“L’unica cosa di cui dobbiamo avere paura è la paura stessa”.
Questa frase è stata pronunciata da Franklin Delano Roosevelt in occasione del suo discorso di insediamento come presidente degli Stati Uniti d’America (primo mandato, 1932).
Il contesto a cui si riferiva riguardava la Grande Depressione del 29 e, in particolare, un sentimento popolare, diffuso e maggioritario in quel periodo, contrario a qualsiasi contromisura da prendere per tentare di rimediare alla crisi… si diceva che il pericolo di sbagliare era troppo alto, e con questo, finire ancora più in basso. Il prodotto della tesi, a fronte di un torrente in piena di parole, fu un lungo periodo di un immobilismo di azione quasi assoluto.

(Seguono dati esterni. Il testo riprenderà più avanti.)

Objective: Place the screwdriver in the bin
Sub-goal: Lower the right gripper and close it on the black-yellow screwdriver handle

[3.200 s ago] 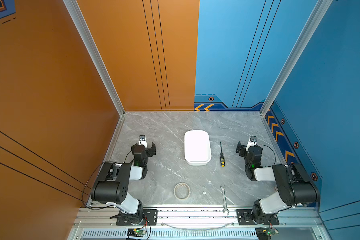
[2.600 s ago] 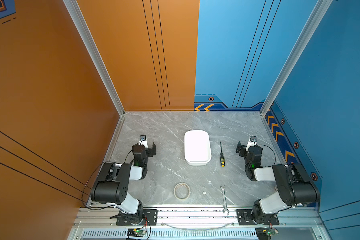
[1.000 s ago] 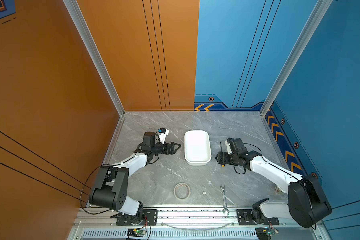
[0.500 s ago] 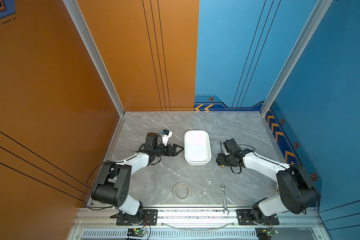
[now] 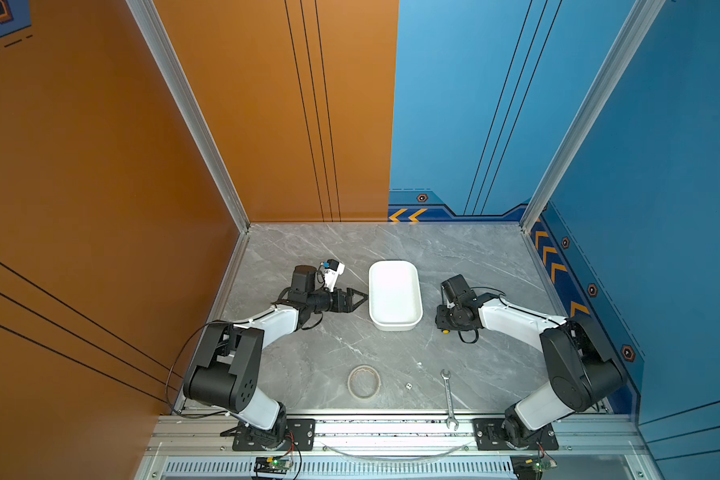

Poi, finalmente, l’America prese coraggio, e riuscì ad uscire dalla crisi cambiando senza paura di sbagliare, perché, comunque sia, ogni cambiamento non può sottrarsi alla possibilità di errore. Ciò che Roosevelt riuscì a far digerire al suo popolo, è che lo stesso errore, se analizzato con ragionevolezza, può comunque indicare la strada giusta per approssimare sempre più un risultato corretto. Il principio è valido in assoluto. Lo sapevano bene i matematici indiani del VI e VII secolo, quando scoprirono che il valore esatto del Pi-greco poteva essere avvicinato sempre più per approssimazioni successive.
Ecco il punto, è difficile, e comunque il giudizio è soggettivo, fare oggi, e in un sol colpo, la tanto auspicata “buona riforma” … molto più facile arrivare ai “buoni frutti” tramite approssimazioni successive. Ma per far questo, un primo passo è indispensabile.